# EXERCISE REQUIREMENTS
For the listing that follows, give again exactly the lines from the one with "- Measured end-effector" to the one with "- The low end", including both.

* * * * * * *

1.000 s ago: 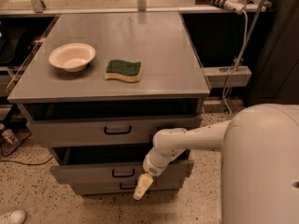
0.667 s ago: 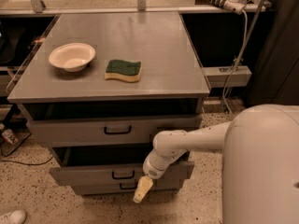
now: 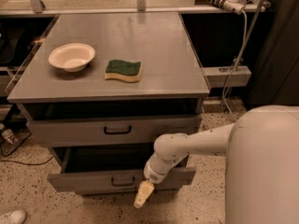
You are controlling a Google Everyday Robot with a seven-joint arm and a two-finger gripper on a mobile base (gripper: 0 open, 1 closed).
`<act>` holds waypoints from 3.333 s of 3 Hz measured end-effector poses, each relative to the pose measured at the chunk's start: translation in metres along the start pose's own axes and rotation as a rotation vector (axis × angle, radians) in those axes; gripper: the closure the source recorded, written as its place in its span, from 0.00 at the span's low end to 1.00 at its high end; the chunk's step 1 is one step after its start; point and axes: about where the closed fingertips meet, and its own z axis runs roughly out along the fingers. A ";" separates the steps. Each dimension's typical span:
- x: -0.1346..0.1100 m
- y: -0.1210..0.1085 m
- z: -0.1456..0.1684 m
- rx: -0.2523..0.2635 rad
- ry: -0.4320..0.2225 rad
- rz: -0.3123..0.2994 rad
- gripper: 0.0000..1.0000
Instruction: Open middle drawer
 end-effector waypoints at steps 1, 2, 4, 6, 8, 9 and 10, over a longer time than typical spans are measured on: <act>0.000 0.000 -0.001 0.000 0.000 0.000 0.00; 0.015 0.025 -0.002 -0.032 0.025 0.017 0.00; 0.039 0.060 -0.007 -0.071 0.054 0.045 0.00; 0.041 0.056 -0.008 -0.086 0.070 0.034 0.00; 0.070 0.081 -0.005 -0.146 0.110 0.071 0.00; 0.069 0.082 -0.008 -0.146 0.110 0.071 0.00; 0.102 0.118 -0.019 -0.187 0.097 0.109 0.00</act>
Offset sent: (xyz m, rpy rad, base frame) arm -0.1655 -0.0397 0.0081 -0.0791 0.2302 0.0085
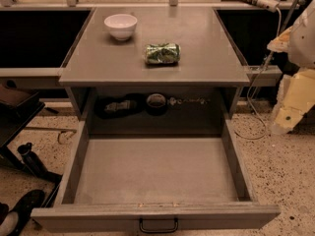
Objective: Place green can into top drawer
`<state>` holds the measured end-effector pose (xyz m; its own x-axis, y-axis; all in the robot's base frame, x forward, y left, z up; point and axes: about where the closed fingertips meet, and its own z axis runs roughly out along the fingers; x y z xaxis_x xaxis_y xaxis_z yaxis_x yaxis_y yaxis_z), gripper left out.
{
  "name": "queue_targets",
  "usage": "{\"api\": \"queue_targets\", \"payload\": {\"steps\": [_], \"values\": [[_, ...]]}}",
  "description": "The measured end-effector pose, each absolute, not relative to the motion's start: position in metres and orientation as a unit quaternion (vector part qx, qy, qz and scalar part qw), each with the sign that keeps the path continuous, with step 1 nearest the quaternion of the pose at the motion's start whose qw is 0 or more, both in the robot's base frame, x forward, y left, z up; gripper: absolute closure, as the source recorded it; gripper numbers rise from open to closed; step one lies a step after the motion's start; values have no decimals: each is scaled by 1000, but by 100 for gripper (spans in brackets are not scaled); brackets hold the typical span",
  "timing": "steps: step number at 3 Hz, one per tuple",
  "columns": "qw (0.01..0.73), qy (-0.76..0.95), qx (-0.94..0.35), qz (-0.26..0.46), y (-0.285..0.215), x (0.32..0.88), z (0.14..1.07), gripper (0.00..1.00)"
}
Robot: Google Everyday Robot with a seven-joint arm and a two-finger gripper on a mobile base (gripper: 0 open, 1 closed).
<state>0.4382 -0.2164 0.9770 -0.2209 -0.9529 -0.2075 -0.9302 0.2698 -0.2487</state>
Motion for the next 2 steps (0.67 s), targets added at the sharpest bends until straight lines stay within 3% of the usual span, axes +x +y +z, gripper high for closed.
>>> {"api": "queue_targets", "payload": {"steps": [2], "values": [[164,773,-611,-45,-208,454,972,0]]}}
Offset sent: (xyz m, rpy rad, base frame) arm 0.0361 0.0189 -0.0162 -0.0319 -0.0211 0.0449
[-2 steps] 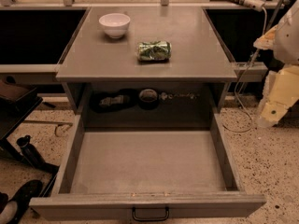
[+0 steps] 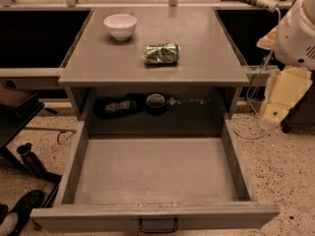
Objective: Place green can into top drawer
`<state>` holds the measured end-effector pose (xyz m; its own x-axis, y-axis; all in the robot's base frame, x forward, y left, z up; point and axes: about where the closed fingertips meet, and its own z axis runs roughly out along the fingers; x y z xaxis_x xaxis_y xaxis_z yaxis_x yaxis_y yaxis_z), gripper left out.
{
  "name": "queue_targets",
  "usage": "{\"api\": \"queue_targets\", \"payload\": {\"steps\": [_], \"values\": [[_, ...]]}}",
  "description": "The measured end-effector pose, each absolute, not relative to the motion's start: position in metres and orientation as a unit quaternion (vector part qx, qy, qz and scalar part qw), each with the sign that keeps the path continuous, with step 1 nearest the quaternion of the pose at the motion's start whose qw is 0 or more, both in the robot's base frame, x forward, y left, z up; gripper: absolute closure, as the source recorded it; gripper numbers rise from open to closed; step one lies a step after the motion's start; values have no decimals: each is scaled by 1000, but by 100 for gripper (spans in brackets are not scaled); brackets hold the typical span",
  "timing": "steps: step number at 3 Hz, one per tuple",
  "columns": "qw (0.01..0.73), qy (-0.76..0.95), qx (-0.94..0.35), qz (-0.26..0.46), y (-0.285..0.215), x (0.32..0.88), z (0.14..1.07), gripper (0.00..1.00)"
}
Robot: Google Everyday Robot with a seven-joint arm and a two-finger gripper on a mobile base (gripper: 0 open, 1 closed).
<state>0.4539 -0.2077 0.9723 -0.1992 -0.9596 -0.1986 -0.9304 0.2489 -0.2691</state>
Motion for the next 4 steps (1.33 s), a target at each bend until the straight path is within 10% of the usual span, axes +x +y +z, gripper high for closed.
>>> {"api": "queue_targets", "payload": {"steps": [4], "values": [[186,739,-645,-48,-149,590,945,0]]}}
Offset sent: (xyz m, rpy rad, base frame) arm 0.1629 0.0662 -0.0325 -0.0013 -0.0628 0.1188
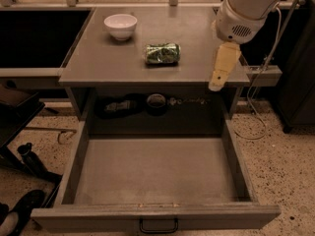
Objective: Place green can into top drawer
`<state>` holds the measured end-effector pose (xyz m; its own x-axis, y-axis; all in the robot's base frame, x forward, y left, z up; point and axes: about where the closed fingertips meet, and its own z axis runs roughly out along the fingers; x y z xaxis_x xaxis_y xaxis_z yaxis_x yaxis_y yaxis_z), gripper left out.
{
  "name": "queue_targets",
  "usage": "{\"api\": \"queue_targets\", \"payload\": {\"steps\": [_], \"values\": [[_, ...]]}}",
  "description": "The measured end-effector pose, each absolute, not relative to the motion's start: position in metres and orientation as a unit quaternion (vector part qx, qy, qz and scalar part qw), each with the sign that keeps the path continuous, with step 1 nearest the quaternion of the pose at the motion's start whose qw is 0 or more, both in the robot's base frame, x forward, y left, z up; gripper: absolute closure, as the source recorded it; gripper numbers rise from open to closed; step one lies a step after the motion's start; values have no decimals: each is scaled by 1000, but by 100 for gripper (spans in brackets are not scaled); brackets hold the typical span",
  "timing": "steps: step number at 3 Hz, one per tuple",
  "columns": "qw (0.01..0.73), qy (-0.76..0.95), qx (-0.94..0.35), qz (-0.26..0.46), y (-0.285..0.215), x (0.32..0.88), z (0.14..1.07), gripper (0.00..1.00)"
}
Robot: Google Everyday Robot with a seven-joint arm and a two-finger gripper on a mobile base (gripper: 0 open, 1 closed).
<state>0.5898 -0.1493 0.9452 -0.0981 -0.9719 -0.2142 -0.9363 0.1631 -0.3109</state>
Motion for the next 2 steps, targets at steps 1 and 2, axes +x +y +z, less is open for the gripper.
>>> {"api": "queue_targets", "payload": {"steps": [1,2], "values": [[193,727,-656,-57,-138,609,943,0],[200,707,-676,-64,-119,648,936,0]]}}
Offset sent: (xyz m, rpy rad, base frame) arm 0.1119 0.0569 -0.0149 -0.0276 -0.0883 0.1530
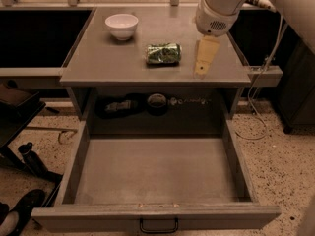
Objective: Place green can into top drawer
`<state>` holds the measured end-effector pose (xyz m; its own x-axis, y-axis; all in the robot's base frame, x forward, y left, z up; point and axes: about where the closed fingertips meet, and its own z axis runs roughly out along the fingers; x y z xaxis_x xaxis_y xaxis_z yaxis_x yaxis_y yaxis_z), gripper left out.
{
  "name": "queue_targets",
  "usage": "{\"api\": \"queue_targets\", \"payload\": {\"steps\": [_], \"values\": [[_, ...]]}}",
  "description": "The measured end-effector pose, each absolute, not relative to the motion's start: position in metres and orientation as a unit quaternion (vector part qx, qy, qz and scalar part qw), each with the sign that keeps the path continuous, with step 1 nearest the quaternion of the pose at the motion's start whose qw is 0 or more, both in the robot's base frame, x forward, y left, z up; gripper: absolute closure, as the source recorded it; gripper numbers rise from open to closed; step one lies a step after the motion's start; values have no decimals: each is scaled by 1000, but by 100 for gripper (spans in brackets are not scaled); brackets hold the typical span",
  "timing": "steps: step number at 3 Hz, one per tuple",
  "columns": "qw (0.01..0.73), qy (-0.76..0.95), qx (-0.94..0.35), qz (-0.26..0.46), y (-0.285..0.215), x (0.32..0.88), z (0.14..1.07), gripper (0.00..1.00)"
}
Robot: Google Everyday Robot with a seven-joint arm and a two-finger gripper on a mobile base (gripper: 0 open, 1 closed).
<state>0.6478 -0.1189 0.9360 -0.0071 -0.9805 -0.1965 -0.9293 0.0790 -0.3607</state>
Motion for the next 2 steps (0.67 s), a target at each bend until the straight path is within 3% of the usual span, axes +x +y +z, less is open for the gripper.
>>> {"api": "queue_targets", "payload": {"steps": [2], "values": [[180,685,-703,-65,-81,734,895,0]]}}
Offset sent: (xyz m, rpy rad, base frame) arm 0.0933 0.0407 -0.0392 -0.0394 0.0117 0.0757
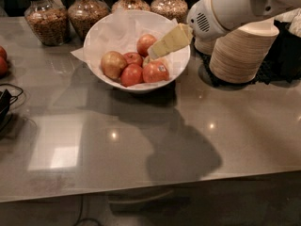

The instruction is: Pick apple from white bowl

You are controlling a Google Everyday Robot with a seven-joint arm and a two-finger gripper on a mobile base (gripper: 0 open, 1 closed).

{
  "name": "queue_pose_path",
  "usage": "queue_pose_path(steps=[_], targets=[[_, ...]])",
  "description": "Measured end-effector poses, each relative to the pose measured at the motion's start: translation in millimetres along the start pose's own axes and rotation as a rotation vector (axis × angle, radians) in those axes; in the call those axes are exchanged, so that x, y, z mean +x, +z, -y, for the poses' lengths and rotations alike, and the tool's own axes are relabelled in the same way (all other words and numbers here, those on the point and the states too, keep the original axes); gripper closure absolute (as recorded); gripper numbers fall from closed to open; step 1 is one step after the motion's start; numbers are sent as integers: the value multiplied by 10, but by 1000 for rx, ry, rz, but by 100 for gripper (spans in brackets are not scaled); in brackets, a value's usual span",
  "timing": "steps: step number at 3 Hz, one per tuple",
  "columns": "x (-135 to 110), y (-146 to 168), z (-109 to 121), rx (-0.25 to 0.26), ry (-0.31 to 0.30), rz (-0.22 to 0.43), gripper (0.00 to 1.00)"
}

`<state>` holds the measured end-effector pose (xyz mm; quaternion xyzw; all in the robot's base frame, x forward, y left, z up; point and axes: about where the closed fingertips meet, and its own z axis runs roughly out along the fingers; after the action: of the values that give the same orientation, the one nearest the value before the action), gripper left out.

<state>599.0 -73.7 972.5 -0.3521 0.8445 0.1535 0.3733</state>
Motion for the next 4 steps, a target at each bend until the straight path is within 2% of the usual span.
queue_pose_path(steps=[1, 2, 4], targets=[[-105, 63, -33, -18, -6, -4, 16], [-96, 220, -146, -43, -24, -36, 18], [-10, 421, -296, -64, -42, -87, 17]])
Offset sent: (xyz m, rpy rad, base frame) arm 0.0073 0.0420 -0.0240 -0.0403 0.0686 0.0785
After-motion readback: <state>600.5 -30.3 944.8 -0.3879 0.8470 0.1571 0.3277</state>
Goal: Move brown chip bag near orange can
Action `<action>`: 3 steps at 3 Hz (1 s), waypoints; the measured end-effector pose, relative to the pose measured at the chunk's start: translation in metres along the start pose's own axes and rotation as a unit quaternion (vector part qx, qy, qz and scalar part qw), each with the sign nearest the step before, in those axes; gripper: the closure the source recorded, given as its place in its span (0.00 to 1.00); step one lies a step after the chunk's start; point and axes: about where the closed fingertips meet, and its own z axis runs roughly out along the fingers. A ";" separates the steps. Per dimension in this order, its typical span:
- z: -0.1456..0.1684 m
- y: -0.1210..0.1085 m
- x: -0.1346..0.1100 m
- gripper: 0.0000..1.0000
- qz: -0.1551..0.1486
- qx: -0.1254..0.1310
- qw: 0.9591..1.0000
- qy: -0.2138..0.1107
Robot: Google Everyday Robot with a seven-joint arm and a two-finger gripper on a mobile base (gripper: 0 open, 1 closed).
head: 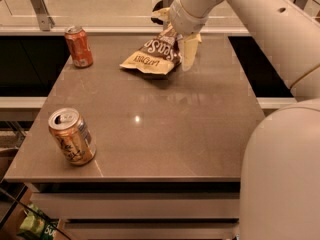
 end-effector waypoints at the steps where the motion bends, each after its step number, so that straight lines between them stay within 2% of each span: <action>1: 0.021 -0.006 0.003 0.00 -0.014 0.005 1.000 0.003; 3: 0.044 -0.015 0.006 0.00 -0.031 0.016 0.999 0.004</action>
Offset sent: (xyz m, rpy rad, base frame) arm 0.0353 0.0174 -0.0277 -0.0056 -0.0675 0.0482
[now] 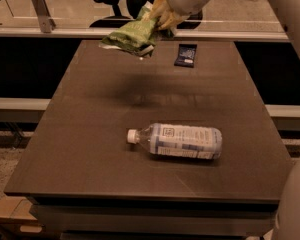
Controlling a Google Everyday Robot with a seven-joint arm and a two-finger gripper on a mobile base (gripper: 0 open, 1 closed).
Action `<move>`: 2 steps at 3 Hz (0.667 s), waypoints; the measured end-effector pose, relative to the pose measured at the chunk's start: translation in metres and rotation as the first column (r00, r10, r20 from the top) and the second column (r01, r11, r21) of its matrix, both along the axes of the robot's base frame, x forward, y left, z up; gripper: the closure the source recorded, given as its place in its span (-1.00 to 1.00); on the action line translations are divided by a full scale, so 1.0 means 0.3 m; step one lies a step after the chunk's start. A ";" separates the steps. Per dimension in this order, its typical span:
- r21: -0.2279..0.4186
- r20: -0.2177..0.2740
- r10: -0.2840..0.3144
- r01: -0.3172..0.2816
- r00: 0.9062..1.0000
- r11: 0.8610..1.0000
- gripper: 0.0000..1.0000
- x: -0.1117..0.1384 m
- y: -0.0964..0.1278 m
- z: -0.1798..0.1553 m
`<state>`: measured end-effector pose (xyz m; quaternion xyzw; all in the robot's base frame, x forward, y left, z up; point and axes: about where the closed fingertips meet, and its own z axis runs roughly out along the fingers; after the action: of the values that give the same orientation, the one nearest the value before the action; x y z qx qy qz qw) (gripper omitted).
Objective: Pick green jalapeno chip bag
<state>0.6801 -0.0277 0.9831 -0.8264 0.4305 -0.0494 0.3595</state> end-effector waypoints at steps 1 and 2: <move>0.043 0.014 0.002 -0.003 1.000 0.999 1.00 -0.014 -0.028 0.036; 0.099 0.025 0.019 -0.022 0.999 0.995 1.00 -0.025 -0.045 0.067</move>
Offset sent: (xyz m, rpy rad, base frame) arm -0.0133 -0.0271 0.0381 0.1804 -0.0446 0.0397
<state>0.6726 -0.0413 1.0033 -0.8113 0.4195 -0.0341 0.4058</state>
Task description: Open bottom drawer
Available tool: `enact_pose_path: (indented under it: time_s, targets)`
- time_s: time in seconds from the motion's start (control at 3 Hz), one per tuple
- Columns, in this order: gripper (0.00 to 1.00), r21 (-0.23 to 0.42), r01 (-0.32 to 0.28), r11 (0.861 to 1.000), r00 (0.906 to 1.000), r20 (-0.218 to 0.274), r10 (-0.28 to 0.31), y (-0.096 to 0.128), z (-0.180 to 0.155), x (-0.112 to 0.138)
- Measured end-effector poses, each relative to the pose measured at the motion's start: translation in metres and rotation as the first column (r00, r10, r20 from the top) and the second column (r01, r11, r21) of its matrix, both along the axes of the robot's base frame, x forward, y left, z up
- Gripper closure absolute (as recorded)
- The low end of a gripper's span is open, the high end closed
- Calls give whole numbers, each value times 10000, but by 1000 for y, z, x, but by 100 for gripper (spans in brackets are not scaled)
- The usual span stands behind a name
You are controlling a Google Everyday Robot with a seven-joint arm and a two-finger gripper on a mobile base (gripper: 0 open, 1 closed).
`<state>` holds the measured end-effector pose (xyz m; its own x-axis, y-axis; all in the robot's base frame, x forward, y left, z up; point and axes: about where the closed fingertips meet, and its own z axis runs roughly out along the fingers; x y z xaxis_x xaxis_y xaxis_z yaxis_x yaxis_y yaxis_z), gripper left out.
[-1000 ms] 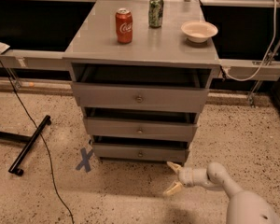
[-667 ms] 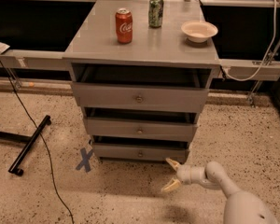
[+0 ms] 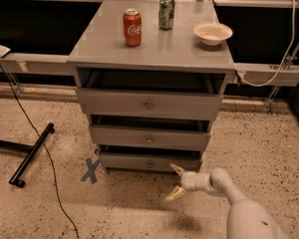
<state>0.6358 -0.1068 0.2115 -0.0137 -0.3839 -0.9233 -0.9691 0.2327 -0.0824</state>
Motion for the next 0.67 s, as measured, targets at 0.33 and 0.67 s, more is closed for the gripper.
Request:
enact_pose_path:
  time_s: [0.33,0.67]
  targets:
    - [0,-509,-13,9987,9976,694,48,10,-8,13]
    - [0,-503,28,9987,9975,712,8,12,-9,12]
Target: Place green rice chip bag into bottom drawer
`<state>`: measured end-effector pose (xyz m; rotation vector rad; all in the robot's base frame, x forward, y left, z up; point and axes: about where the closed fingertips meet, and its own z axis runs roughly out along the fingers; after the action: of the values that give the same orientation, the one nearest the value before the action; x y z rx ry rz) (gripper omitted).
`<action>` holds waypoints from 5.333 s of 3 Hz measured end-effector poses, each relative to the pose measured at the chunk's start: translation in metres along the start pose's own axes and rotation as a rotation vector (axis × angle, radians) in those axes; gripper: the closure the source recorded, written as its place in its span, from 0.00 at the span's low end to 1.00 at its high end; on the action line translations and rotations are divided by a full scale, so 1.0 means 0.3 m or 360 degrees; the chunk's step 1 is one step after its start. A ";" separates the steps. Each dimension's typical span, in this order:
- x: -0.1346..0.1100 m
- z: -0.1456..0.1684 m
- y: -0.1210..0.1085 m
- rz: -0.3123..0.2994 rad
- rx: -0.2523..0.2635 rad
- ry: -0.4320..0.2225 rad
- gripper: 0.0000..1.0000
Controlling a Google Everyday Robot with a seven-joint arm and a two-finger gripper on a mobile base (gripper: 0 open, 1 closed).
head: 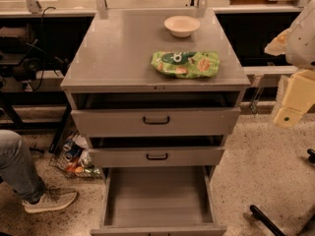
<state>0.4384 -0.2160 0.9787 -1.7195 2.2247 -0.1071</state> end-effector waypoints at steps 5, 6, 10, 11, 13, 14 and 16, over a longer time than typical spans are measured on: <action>-0.289 0.204 -0.371 -0.0156 0.0250 -0.0262 0.00; -0.319 0.256 -0.390 -0.0182 0.0229 -0.0283 0.00; -0.560 0.650 -0.699 -0.0169 0.0188 -0.0370 0.00; -0.572 0.717 -0.722 -0.0137 0.0144 -0.0361 0.00; -0.581 0.787 -0.728 -0.0100 0.0091 -0.0358 0.37; -0.576 0.789 -0.718 -0.0097 0.0074 -0.0365 0.61; -0.486 0.608 -0.641 -0.0046 0.0101 -0.0458 1.00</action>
Offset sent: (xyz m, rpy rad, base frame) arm 0.0660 0.0046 0.0048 0.0453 -0.1400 0.0077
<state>0.7037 -0.1037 0.8861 -1.6199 1.9682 0.0594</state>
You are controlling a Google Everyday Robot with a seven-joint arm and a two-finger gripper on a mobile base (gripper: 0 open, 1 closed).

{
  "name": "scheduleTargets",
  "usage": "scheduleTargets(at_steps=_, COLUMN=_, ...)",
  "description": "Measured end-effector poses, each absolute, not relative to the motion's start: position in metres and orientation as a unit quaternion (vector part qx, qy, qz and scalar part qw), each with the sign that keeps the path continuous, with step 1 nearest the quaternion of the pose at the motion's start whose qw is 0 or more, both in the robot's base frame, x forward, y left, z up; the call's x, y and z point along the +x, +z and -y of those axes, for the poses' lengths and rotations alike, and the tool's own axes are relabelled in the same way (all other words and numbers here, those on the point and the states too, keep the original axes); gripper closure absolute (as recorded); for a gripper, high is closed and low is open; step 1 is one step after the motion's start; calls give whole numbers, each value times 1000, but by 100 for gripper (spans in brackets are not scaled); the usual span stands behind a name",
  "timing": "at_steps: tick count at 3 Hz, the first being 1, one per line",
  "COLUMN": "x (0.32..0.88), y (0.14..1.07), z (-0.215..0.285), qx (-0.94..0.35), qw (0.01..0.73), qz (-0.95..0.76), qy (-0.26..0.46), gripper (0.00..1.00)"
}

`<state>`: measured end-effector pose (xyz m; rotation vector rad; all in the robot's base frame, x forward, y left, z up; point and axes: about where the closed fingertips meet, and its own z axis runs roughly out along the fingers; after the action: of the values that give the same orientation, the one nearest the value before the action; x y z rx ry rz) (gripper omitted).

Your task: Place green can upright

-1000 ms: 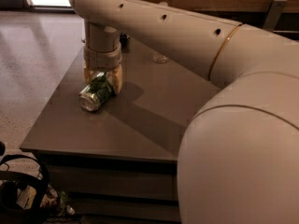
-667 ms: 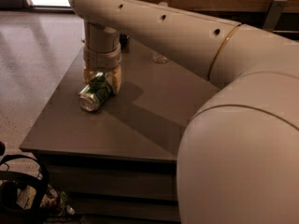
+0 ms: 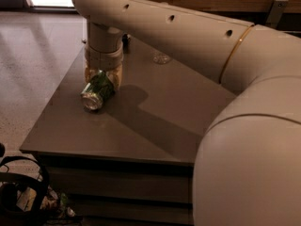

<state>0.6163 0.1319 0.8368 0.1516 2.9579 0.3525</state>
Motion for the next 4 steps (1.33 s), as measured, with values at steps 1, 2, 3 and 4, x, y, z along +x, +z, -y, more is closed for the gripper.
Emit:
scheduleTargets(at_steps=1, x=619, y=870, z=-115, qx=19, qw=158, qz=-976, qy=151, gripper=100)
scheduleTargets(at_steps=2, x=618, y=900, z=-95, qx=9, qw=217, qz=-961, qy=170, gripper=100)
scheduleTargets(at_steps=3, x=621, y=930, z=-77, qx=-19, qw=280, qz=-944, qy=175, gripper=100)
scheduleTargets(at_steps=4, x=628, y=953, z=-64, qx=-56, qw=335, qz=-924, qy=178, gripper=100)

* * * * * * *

# WRITTEN ANSWER
- Measured end-effector poses, each relative to the pose measured at the motion's start: translation in metres and rotation as the first column (r00, r10, r20 from the top) and the second column (r01, r11, r21) of its matrix, both along the axes of the robot's base frame, x forward, y left, z up
- Gripper closure absolute (as recorded)
- The low end of a gripper's span is open, the high end closed

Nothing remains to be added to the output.